### Description of the task
Quote the whole listing verbatim.

### Data excerpt
------
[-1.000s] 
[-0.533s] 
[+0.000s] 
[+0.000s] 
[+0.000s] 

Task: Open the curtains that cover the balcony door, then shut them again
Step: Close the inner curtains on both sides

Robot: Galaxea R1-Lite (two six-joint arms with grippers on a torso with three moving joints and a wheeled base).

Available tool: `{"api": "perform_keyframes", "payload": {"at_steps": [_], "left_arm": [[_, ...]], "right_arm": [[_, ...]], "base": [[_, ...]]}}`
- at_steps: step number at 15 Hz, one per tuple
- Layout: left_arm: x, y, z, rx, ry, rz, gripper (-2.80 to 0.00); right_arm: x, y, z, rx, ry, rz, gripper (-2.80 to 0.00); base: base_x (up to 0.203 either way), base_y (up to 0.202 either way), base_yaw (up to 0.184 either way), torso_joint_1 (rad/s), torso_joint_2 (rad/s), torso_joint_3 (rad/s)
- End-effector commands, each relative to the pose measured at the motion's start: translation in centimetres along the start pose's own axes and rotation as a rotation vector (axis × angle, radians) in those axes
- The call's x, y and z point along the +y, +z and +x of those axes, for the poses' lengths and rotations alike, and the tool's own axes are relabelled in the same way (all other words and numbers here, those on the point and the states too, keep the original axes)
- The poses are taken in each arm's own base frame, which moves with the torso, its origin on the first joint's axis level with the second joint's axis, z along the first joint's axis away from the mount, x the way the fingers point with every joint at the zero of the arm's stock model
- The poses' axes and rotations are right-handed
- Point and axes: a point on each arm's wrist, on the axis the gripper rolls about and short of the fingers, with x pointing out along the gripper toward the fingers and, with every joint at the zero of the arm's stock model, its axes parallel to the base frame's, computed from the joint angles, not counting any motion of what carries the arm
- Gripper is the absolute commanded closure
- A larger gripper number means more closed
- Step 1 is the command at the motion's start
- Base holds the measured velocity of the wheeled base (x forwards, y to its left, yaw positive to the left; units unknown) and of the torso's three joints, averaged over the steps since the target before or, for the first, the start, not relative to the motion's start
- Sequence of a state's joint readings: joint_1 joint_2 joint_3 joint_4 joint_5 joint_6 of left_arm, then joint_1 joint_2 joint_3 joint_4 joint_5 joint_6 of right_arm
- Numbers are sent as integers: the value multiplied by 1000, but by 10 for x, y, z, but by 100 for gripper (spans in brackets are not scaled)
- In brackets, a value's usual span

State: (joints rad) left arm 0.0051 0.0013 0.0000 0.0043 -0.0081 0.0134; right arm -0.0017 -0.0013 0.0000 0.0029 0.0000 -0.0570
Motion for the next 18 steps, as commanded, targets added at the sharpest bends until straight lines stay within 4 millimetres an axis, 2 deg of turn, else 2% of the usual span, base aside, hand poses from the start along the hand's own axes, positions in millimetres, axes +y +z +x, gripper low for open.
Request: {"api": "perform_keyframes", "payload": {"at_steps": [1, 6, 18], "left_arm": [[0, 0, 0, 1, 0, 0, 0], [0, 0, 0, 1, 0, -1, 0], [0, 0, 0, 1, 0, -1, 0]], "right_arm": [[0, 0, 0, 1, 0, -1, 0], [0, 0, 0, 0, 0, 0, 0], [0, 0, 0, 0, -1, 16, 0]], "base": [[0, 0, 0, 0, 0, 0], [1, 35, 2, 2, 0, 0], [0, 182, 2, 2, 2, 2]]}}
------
### Solved exercise
[-1.000s] 
[-0.533s] 
[+0.000s] 
[+0.000s] 
[+0.000s] 

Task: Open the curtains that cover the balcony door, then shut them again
Step: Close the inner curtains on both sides

Robot: Galaxea R1-Lite (two six-joint arms with grippers on a torso with three moving joints and a wheeled base).

Available tool: `{"api": "perform_keyframes", "payload": {"at_steps": [_], "left_arm": [[_, ...]], "right_arm": [[_, ...]], "base": [[_, ...]]}}`
- at_steps: step number at 15 Hz, one per tuple
- Layout: left_arm: x, y, z, rx, ry, rz, gripper (-2.80 to 0.00); right_arm: x, y, z, rx, ry, rz, gripper (-2.80 to 0.00); base: base_x (up to 0.203 either way), base_y (up to 0.202 either way), base_yaw (up to 0.184 either way), torso_joint_1 (rad/s), torso_joint_2 (rad/s), torso_joint_3 (rad/s)
- End-effector commands, each relative to the pose measured at the motion's start: translation in centimetres along the start pose's own axes and rotation as a rotation vector (axis × angle, radians) in those axes
- The call's x, y and z point along the +y, +z and +x of those axes, for the poses' lengths and rotations alike, and the tool's own axes are relabelled in the same way (all other words and numbers here, those on the point and the states too, keep the original axes)
- The poses are taken in each arm's own base frame, which moves with the torso, its origin on the first joint's axis level with the second joint's axis, z along the first joint's axis away from the mount, x the way the fingers point with every joint at the zero of the arm's stock model
- The poses' axes and rotations are right-handed
- Point and axes: a point on each arm's wrist, on the axis the gripper rolls about and short of the fingers, with x pointing out along the gripper toward the fingers and, with every joint at the zero of the arm's stock model, its axes parallel to the base frame's, computed from the joint angles, not counting any motion of what carries the arm
- Gripper is the absolute commanded closure
- A larger gripper number means more closed
- Step 1 is the command at the motion's start
- Base holds the measured velocity of the wheeled base (x forwards, y to its left, yaw positive to the left; units unknown) and of the torso's three joints, averaged over the steps since the target before or, for the first, the start, not relative to the motion's start
- Sequence of a state's joint readings: joint_1 joint_2 joint_3 joint_4 joint_5 joint_6 of left_arm, then joint_1 joint_2 joint_3 joint_4 joint_5 joint_6 of right_arm
- Numbers are sent as integers: the value multiplied by 1000, but by 10 for x, y, z, but by 100 for gripper (spans in brackets are not scaled)
- In brackets, a value's usual span

State: (joints rad) left arm 0.0051 0.0013 0.0000 0.0043 -0.0081 0.0134; right arm -0.0017 -0.0013 0.0000 0.0029 0.0000 -0.0570
Motion for the next 18 steps, as commanded, targets added at the sharpest bends until straight lines stay within 4 millimetres an axis, 2 deg of turn, else 2% of the usual span, base aside, hand poses from the start along the hand's own axes, positions in millimetres, axes +y +z +x, gripper low for open.
Request: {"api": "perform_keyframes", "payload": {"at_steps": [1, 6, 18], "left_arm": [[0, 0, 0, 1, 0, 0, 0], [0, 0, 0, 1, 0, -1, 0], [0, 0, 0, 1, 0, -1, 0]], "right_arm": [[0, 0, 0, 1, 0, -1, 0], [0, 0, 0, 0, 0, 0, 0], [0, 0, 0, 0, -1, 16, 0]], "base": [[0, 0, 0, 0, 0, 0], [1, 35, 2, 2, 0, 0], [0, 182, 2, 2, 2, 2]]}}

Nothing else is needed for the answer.